Purification of RNA polymerase IIO from calf thymus.

Abstract

Three subspecies of RNA polymerase II, designated IIO, IIA, and IIB, have been described in calf thymus and shown to differ in the apparent molecular weight of their largest subunits, designated IIo, IIa, and IIb, respectively. The objective of this study was to develop a procedure for the purification of RNA polymerase IIO. This form of the enzyme predominates in vivo and is responsible for the transcription of most cellular genes. RNA polymerase II is solubilized from isolated calf thymus nuclei in the presence of high concentrations of chelators, precipitated with polyethyleneimine, extracted with salt, and precipitated with (NH4)2SO4. The solubilized enzyme is resolved from factors that destabilize RNA polymerase IIO by chromatography on heparin-Sepharose CL-4B and DE52. RNA polymerase IIO is then partially resolved from RNA polymerases IIA and IIB by chromatography on DEAE-5PW and further purified by chromatography on Phenyl-Superose and Mono Q. RNA polymerase IIO was purified 1000-fold from the polyethyleneimine eluate resulting in about 130 micrograms of RNA polymerase IIO from 300 g of calf thymus.

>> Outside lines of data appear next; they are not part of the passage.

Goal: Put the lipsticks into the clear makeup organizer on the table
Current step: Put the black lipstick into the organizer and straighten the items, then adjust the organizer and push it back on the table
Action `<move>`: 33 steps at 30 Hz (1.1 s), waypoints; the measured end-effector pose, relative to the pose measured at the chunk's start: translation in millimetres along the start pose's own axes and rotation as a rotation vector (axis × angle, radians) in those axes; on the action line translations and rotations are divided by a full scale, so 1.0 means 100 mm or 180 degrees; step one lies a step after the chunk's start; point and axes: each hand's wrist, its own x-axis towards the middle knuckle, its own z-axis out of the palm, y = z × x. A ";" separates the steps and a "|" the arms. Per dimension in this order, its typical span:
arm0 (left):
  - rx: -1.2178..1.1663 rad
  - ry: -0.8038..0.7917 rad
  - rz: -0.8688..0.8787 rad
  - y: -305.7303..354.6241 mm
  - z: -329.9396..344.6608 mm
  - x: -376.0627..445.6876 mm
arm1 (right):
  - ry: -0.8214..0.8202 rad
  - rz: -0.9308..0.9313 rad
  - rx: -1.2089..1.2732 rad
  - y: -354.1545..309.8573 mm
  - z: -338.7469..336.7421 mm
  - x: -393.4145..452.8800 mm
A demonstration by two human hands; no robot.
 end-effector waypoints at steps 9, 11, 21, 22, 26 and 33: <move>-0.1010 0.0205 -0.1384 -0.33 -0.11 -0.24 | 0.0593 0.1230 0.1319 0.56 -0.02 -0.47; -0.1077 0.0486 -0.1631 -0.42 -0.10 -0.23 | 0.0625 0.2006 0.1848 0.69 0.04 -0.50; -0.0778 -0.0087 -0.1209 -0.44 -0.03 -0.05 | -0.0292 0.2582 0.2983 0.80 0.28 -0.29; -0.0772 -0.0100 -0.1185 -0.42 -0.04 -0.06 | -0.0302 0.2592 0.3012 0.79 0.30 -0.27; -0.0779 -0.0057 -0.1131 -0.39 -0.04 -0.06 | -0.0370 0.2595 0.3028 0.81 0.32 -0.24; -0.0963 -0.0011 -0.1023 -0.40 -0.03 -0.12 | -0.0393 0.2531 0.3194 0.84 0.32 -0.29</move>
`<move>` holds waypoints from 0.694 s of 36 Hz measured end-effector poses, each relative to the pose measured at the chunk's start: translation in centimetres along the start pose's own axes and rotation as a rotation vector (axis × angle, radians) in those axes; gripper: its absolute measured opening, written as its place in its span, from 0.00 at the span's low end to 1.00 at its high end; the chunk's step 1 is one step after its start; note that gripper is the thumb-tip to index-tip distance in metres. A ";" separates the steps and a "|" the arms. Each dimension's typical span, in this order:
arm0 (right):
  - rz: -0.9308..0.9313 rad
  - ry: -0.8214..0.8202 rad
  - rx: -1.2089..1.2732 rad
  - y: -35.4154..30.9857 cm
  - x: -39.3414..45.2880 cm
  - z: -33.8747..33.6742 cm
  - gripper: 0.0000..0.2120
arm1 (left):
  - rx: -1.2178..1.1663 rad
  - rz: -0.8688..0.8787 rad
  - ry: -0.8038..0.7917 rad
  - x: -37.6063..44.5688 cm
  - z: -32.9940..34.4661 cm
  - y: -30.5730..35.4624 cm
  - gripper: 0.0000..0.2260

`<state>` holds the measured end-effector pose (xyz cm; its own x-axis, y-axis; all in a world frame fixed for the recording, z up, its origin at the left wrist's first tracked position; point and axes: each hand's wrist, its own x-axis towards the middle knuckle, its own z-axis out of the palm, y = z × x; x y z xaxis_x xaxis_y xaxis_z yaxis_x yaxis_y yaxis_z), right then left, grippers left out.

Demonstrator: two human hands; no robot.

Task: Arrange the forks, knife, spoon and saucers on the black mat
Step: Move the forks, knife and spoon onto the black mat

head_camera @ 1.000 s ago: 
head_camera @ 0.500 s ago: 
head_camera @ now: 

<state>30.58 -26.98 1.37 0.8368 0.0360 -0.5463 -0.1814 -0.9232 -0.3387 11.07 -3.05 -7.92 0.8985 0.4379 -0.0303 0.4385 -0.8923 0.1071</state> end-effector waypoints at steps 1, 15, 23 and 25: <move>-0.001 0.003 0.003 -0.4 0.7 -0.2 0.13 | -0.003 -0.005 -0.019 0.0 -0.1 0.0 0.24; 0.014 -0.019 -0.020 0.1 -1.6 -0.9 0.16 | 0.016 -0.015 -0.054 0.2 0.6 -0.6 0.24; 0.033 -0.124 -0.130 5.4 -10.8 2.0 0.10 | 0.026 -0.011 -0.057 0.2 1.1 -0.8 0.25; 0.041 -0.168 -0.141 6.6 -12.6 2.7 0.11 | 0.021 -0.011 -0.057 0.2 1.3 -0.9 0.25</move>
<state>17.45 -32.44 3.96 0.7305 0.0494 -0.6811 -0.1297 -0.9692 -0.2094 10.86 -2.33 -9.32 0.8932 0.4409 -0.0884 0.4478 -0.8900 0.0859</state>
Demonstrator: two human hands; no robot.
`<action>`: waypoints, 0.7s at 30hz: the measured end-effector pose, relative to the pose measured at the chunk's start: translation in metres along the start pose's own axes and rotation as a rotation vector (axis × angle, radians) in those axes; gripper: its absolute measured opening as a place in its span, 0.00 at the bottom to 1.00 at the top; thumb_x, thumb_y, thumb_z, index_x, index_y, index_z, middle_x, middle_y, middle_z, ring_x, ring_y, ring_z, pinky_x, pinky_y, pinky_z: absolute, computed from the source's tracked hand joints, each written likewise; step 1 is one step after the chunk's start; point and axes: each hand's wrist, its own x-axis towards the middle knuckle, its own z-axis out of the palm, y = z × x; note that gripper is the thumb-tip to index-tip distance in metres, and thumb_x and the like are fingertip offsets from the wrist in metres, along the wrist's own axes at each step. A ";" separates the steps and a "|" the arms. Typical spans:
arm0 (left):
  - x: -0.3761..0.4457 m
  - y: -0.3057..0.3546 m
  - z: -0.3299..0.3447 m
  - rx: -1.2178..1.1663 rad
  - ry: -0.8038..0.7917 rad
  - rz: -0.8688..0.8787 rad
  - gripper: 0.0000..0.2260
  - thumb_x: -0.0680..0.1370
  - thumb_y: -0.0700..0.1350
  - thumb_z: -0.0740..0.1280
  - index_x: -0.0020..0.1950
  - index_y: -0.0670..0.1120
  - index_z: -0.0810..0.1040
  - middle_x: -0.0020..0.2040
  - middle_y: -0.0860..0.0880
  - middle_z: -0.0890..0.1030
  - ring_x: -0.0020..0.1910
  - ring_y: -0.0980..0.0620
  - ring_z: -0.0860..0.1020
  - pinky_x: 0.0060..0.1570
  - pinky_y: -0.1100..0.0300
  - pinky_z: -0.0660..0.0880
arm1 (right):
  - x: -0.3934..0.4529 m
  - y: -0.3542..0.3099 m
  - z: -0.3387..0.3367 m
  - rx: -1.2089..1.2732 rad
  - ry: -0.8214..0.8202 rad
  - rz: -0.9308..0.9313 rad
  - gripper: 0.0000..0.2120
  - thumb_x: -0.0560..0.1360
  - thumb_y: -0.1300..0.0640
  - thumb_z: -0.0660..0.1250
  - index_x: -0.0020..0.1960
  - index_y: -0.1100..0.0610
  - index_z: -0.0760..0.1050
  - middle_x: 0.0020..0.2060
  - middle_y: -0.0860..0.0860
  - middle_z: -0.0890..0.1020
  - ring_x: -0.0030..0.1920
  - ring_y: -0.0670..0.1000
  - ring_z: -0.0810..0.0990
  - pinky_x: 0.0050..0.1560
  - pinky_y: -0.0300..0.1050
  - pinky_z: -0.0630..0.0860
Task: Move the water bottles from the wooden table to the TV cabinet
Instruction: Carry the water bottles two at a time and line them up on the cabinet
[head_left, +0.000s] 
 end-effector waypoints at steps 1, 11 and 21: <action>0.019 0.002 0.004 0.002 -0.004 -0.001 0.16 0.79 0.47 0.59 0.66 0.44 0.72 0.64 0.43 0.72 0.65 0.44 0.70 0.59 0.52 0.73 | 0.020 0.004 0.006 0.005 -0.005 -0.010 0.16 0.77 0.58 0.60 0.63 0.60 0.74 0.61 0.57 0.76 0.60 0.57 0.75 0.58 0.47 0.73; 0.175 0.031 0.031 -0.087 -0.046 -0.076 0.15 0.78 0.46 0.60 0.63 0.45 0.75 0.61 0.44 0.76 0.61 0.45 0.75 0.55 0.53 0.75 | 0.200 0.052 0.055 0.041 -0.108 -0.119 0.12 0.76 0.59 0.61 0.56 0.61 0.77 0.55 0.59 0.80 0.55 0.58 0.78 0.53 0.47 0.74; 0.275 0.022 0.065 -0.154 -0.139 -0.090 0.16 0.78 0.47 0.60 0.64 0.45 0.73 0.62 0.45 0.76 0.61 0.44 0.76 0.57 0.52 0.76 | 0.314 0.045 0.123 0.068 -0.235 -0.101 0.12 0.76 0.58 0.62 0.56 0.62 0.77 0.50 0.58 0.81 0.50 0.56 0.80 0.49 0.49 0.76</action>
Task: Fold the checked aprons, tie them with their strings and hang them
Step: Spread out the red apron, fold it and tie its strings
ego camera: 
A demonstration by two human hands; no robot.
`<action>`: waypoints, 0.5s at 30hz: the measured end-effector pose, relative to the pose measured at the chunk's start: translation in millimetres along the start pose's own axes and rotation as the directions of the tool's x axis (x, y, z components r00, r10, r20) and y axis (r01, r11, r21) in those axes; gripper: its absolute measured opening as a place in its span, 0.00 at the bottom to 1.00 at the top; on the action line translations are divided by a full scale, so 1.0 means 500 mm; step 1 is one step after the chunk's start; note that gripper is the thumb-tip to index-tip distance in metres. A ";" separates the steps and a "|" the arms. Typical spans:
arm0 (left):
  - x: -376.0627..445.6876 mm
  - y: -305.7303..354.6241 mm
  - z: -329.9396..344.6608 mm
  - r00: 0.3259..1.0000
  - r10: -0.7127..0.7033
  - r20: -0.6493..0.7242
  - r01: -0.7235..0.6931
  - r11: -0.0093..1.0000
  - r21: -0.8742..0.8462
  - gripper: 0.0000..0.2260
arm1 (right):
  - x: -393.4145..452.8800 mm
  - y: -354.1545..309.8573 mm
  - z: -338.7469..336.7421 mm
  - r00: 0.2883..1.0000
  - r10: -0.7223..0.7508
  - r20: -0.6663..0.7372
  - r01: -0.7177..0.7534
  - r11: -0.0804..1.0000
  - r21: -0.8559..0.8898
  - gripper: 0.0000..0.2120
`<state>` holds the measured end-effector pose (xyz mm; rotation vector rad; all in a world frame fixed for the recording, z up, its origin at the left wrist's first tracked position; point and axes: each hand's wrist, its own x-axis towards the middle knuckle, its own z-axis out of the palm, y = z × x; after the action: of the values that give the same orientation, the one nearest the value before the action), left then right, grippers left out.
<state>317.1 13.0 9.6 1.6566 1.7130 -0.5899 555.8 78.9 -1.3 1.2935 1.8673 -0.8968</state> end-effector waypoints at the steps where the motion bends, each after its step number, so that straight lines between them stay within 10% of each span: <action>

The specific activity of RNA polymerase IIO, in nonselective assays using calf thymus DNA as template, is 440 units/mg and not significantly different from that of RNA polymerases IIA and IIB. The similar transcriptional activities in nonselective assays suggest that the C-terminal domain of the largest RNA polymerase II subunit does not play a major role in the elongation phase of the reaction when deproteinized DNA serves as template. The small subunits of RNA polymerase IIO are indistinguishable from those of RNA polymerases IIA and IIB.